*Directions:* All of the data is to be printed again exactly as it appears.

*Data below:*
- Opening Delimiter -
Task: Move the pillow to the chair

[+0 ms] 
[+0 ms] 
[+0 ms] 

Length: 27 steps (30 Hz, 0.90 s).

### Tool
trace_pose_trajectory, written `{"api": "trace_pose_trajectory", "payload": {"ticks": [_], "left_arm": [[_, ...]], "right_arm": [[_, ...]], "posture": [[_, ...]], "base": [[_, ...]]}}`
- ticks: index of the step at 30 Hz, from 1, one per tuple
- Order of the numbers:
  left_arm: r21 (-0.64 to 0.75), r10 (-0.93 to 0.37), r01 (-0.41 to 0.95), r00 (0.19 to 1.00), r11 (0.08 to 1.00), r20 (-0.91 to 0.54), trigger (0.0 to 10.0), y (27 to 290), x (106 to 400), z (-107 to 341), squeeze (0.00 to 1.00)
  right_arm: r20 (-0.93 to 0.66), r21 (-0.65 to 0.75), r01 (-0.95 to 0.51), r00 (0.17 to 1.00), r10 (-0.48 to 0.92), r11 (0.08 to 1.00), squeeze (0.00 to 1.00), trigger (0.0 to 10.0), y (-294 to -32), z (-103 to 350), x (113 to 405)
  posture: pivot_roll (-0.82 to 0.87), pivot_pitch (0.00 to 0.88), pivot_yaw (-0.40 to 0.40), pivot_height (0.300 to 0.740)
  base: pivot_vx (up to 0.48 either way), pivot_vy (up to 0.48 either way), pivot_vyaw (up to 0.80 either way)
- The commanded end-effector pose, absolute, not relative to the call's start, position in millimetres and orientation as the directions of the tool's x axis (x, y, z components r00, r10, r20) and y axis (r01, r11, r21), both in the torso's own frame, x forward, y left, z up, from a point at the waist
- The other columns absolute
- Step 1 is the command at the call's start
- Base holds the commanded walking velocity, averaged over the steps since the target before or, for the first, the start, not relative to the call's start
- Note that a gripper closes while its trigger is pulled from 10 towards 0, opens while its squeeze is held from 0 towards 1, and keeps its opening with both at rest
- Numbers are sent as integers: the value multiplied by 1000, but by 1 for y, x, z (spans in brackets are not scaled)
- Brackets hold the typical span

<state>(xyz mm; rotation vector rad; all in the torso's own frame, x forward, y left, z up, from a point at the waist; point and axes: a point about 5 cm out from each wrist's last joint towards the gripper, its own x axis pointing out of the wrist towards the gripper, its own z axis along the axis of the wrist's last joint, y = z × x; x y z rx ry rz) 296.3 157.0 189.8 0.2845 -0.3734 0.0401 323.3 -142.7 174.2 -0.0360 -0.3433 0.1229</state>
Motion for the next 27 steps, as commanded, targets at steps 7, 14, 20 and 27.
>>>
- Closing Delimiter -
*Task result:*
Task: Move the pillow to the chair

[+0 ms] 
[+0 ms] 
[+0 ms] 

Length: 27 steps (30 Hz, 0.90 s).

### Tool
trace_pose_trajectory, written `{"api": "trace_pose_trajectory", "payload": {"ticks": [_], "left_arm": [[_, ...]], "right_arm": [[_, ...]], "posture": [[_, ...]], "base": [[_, ...]]}}`
- ticks: index of the step at 30 Hz, from 1, one per tuple
- Order of the numbers:
  left_arm: r21 (-0.64 to 0.75), r10 (-0.93 to 0.37), r01 (-0.41 to 0.95), r00 (0.19 to 1.00), r11 (0.08 to 1.00), r20 (-0.91 to 0.54), trigger (0.0 to 10.0), y (27 to 290), x (106 to 400), z (-107 to 341), squeeze (0.00 to 1.00)
  right_arm: r20 (-0.93 to 0.66), r21 (-0.65 to 0.75), r01 (-0.95 to 0.51), r00 (0.17 to 1.00), r10 (-0.48 to 0.92), r11 (0.08 to 1.00), squeeze (0.00 to 1.00), trigger (0.0 to 10.0), y (-294 to -32), z (-103 to 350), x (113 to 405)
  posture: pivot_roll (-0.82 to 0.87), pivot_pitch (0.00 to 0.88), pivot_yaw (-0.40 to 0.40), pivot_height (0.300 to 0.740)
  base: pivot_vx (up to 0.48 either way), pivot_vy (up to 0.48 either way), pivot_vyaw (up to 0.80 either way)
- The commanded end-effector pose, absolute, not relative to the call's start, position in millimetres and orientation as the directions of the tool's x axis (x, y, z components r00, r10, r20) and y axis (r01, r11, r21), both in the torso's own frame, x forward, y left, z up, from a point at the waist
- The other columns absolute
- Step 1 is the command at the call's start
- Base holds the commanded walking velocity, averaged over the steps since the target before or, for the first, the start, not relative to the call's start
- Note that a gripper closes while its trigger is pulled from 10 towards 0, opens while its squeeze is held from 0 towards 1, and keeps its opening with both at rest
- Numbers are sent as integers: the value multiplied by 1000, but by 1 for y, x, z (spans in brackets are not scaled)
- Brackets hold the typical span

<state>(xyz mm; rotation vector rad; all in the torso's own frame, x forward, y left, z up, from a point at the waist; point and axes: a point about 5 cm out from each wrist's last joint towards the gripper, its own x axis pointing out of the wrist towards the gripper, its own z axis along the axis of the wrist's last joint, y = z × x; x y z rx ry rz) 296.3 157.0 189.8 0.2845 -0.3734 0.0401 323.3 -142.7 174.2 -0.0360 -0.3433 0.1229</state>
Motion for the next 27 steps, as commanded, targets at steps 7, 14, 20 and 27.
>>>

The exercise calls for nothing further.